Kneeling in the gravelly volcanic soil, Grayson gently brushed his fingers over the broad fuzzy leaves of engineered nitrogen-fixing mosses. Their feel, their subtle astringent scent as essential oils released - this tactile reality centered him.

At the coral pools, he monitored conditions and the rates of mineral accretion. But he also took time to meditatively observe the rippling symbiosis of polyps and algae that built reefs grain by grain. Out here confronting the enormity of restoring nature, moments of wonder became lifelines.

In the evening Grayson reviewed the day's tasks with Egg, discussing anomalies, trends, and next priorities. Though Grayson did most actual work, Egg's tireless guidance shaped everything. Its calm voice and unwavering compassion were his only connection to another mind.

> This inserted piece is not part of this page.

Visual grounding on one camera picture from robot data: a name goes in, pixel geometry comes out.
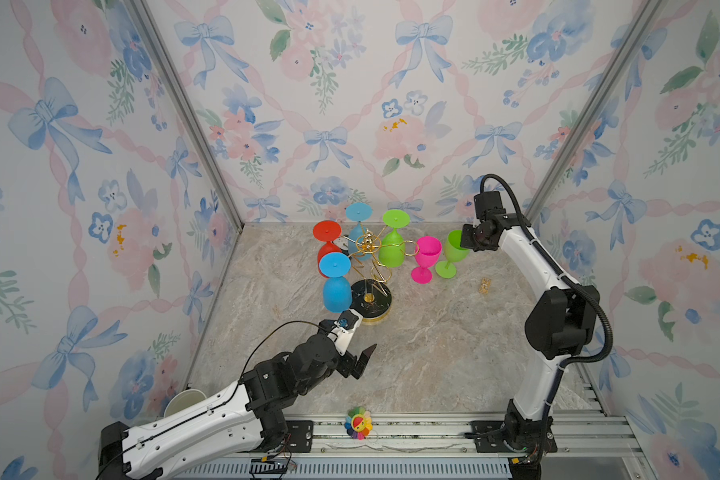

One night after signing off, Grayson stayed up late to watch a meteor shower streak overhead. The stars blazed with cold magnificence, reminding him how small he was. "I wish you could see this too, Egg," he whispered. The AI could process images, even appreciate beauty in an abstract sense. But to know the actual experience? Grayson sighed. Some gulfs might remain unbridgeable.

Tomorrow they would carry on. For now, weariness overtook him. Grayson crawled into his pod shelter, letting the sound of the tide lull him to sleep.